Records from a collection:
== Segment start ==

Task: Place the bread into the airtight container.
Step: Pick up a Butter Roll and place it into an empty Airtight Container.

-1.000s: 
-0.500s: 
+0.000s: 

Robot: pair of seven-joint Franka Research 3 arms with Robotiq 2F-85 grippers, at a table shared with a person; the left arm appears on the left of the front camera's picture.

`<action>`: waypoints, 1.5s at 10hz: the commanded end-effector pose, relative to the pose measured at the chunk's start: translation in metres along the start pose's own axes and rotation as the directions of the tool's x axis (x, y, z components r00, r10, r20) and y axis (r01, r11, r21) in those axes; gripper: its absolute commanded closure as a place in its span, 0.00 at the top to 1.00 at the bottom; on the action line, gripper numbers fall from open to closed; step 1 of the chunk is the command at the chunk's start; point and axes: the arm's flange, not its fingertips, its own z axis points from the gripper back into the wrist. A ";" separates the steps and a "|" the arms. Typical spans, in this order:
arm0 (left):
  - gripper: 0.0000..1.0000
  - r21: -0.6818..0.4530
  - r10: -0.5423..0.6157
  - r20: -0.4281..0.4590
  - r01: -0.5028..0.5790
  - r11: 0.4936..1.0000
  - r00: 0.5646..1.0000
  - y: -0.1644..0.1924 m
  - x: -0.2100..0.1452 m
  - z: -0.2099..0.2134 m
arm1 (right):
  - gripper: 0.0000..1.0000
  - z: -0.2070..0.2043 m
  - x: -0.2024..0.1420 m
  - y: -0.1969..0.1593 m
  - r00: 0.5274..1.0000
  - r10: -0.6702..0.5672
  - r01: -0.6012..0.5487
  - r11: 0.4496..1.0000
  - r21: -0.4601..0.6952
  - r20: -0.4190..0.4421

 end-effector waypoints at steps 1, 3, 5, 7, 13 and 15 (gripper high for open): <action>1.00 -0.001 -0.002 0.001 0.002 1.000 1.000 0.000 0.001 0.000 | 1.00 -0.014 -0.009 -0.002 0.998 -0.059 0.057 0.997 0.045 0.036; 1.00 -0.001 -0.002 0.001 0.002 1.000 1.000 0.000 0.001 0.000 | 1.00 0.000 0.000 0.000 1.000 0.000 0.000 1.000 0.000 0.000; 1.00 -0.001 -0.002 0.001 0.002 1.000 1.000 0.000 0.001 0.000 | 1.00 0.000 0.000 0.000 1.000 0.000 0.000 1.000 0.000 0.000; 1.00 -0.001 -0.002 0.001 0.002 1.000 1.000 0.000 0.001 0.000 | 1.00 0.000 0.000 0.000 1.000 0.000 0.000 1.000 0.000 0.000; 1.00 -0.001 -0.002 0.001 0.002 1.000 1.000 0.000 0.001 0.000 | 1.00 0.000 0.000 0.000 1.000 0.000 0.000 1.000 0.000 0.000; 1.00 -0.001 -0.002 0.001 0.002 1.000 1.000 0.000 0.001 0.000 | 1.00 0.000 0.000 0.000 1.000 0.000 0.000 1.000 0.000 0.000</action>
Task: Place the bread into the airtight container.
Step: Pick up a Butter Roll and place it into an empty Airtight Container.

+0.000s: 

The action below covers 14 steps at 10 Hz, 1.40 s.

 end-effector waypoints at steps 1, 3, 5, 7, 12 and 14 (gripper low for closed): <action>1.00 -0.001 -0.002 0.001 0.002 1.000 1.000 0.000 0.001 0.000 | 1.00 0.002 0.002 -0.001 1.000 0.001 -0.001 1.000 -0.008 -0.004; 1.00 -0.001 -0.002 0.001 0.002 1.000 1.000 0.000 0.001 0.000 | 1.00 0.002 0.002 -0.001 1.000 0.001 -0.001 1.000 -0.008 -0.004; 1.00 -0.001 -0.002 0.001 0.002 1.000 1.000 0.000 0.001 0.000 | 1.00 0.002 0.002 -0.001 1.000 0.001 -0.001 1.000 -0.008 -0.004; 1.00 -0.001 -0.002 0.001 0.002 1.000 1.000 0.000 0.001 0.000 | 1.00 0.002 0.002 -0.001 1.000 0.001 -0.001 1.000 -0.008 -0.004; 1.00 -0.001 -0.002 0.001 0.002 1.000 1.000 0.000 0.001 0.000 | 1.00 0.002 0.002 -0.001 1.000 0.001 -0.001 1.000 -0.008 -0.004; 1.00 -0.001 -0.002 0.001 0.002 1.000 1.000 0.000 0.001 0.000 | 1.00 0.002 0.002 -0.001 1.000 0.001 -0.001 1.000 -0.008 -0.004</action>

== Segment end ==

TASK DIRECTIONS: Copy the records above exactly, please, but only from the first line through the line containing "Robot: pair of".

FINAL ANSWER:
Task: Place the bread into the airtight container.
Step: Pick up a Butter Roll and place it into an empty Airtight Container.

-1.000s: 
-0.500s: 
+0.000s: 

Robot: pair of seven-joint Franka Research 3 arms with Robotiq 2F-85 grippers, at a table shared with a person; the left arm appears on the left of the front camera's picture.

This answer requires no further additions.